You can name more than one person as your primary beneficiary and more than one person as your contingent beneficiary. If you name more than one person, indicate the specific whole-number percentage of your balance to be paid to each beneficiary.
Note: Make sure your allocation percentages (for primary and for contingent) each total 100%.
How often should I review my beneficiary designations?
You should review and update your beneficiary designations periodically, particularly when you experience a major life event such as a birth, marriage, divorce, or death in the family.
Am I required to list my spouse as the beneficiary if I am married?
You may choose whomever you want to be the beneficiary of your HSA; however, only spousal beneficiaries are able to preserve the tax advantages upon a spouse's death. If you wish to designate someone other than your spouse as your primary beneficiary and you live in a common law, community property, or marital property state, you will need to complete the Spousal Consent section when you submit your Designation of Beneficiaries Form.

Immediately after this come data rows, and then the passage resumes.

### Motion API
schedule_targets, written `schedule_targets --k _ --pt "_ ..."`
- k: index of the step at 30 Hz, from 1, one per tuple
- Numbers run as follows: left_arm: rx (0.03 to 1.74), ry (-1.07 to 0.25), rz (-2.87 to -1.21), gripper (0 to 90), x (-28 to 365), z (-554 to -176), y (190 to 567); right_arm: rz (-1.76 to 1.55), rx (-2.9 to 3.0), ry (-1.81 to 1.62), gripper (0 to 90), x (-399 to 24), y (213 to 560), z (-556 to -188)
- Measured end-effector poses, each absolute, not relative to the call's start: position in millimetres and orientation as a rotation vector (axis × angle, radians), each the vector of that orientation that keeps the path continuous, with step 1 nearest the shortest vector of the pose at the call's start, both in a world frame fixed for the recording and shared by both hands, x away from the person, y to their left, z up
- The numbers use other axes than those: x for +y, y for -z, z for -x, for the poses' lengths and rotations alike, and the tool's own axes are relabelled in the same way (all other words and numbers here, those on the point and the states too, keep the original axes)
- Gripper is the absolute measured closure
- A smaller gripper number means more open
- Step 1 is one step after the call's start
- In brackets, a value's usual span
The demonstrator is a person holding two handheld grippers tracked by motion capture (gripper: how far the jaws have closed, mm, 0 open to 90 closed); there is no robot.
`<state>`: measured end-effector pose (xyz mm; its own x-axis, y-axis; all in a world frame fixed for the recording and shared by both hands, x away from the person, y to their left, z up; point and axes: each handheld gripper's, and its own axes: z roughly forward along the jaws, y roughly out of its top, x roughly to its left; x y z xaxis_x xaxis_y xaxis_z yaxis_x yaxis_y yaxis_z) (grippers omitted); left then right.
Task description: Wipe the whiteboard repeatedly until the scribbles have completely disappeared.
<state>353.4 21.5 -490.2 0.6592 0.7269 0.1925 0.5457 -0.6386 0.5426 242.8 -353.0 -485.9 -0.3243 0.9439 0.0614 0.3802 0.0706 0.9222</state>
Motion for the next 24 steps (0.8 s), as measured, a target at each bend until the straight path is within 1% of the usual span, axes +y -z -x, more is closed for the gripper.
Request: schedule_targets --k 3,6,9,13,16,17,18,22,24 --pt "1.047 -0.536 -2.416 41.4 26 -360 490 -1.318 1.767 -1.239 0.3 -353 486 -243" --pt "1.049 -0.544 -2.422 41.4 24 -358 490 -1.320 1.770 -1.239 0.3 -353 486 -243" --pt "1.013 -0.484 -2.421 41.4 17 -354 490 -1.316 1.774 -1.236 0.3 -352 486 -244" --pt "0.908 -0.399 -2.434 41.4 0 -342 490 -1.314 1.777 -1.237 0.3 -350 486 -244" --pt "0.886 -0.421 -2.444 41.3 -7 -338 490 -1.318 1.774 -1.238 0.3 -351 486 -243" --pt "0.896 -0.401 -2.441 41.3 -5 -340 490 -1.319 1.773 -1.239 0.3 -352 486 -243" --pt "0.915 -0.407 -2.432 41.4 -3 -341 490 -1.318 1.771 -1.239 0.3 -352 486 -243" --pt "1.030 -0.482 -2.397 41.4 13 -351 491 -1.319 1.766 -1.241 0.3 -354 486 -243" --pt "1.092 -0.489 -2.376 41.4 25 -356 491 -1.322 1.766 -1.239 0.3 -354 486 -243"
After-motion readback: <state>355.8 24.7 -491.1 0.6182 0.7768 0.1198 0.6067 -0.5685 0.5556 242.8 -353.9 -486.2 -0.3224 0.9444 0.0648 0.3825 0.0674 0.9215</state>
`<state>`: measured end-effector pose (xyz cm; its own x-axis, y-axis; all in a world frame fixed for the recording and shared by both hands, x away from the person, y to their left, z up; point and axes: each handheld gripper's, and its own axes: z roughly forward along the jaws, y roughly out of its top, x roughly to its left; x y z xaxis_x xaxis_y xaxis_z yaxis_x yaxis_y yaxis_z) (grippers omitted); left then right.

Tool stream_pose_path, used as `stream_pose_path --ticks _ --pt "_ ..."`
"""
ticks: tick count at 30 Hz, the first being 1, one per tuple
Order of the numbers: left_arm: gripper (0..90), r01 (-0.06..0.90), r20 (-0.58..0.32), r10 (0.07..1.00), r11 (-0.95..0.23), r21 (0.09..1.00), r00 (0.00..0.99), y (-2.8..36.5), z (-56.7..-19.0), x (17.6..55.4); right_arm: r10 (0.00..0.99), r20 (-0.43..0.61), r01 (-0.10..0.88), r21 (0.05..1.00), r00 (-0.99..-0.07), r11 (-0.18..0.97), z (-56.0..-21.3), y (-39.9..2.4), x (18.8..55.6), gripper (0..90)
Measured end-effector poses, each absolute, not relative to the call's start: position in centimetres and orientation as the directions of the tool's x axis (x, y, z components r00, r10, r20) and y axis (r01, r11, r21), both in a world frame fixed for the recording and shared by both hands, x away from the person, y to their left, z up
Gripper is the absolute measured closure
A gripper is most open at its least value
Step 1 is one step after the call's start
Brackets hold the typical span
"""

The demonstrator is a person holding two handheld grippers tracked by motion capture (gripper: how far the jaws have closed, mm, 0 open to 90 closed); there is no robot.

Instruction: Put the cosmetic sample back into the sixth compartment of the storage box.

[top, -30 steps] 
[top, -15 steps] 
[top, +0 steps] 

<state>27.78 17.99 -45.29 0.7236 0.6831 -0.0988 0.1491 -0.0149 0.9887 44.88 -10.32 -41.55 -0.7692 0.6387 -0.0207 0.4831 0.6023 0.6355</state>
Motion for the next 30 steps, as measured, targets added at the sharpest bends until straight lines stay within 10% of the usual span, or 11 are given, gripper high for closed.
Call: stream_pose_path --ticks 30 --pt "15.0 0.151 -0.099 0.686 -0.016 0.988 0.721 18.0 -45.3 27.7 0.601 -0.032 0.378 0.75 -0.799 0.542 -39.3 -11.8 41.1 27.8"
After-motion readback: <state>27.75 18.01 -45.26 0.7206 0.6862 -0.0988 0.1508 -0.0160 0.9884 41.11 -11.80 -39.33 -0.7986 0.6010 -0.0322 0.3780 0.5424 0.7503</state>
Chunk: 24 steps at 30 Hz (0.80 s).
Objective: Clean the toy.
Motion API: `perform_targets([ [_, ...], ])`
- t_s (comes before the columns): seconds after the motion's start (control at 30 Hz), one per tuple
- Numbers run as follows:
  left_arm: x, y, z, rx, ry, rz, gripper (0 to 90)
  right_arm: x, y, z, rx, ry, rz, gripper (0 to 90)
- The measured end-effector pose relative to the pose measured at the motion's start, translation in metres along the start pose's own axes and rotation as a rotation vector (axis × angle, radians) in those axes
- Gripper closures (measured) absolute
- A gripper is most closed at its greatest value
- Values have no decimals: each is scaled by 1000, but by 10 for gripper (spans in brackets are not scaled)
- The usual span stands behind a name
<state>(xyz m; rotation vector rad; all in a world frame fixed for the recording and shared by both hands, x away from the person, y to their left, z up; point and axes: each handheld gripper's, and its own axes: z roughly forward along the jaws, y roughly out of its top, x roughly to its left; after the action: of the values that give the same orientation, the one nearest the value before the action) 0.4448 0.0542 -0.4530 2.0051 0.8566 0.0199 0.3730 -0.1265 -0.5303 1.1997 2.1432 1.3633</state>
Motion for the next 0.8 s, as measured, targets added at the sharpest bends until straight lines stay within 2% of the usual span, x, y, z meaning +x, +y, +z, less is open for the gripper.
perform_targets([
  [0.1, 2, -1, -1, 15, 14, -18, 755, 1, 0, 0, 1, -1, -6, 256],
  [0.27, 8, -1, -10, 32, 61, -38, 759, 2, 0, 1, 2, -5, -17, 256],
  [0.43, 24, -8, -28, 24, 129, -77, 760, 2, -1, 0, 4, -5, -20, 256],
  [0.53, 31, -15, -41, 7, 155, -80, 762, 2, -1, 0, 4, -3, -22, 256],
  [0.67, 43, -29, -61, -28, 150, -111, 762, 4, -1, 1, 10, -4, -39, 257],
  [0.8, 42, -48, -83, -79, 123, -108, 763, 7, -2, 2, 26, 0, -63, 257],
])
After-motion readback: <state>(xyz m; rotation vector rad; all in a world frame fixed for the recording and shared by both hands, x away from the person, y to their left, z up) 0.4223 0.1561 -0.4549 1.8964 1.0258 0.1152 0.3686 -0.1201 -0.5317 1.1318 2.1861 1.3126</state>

If your spouse is designated as the beneficiary of your HSA, he or she will not be responsible for taxes on distributions for qualified medical expenses upon inheriting the account.
As the beneficiary, your spouse becomes owner of your HSA, allowing him or her to:
- Make tax-free distributions from the HSA for qualified medical expenses.
- Maintain tax-free growth of the funds in the account.
- Contribute to the account if he or she has HSA-qualified insurance (HDHP).
Note: Your spouse will not lose the ability to make tax-free withdrawals for qualified medical expenses if he or she does not qualify to contribute to the HSA.
If you fail to designate a beneficiary, or are married and name someone other than your spouse as beneficiary, the account ceases to be an HSA upon your death. As a result, the fair market value of the account becomes taxable in the year of your death for non-spousal beneficiaries.
Note: Any qualified medical expenses you incur before your death may be reimbursed from the account before determining the "fair market value" of the account.
Please consult your tax advisor if you have questions about the potential tax consequences associated with your HSA beneficiary designation.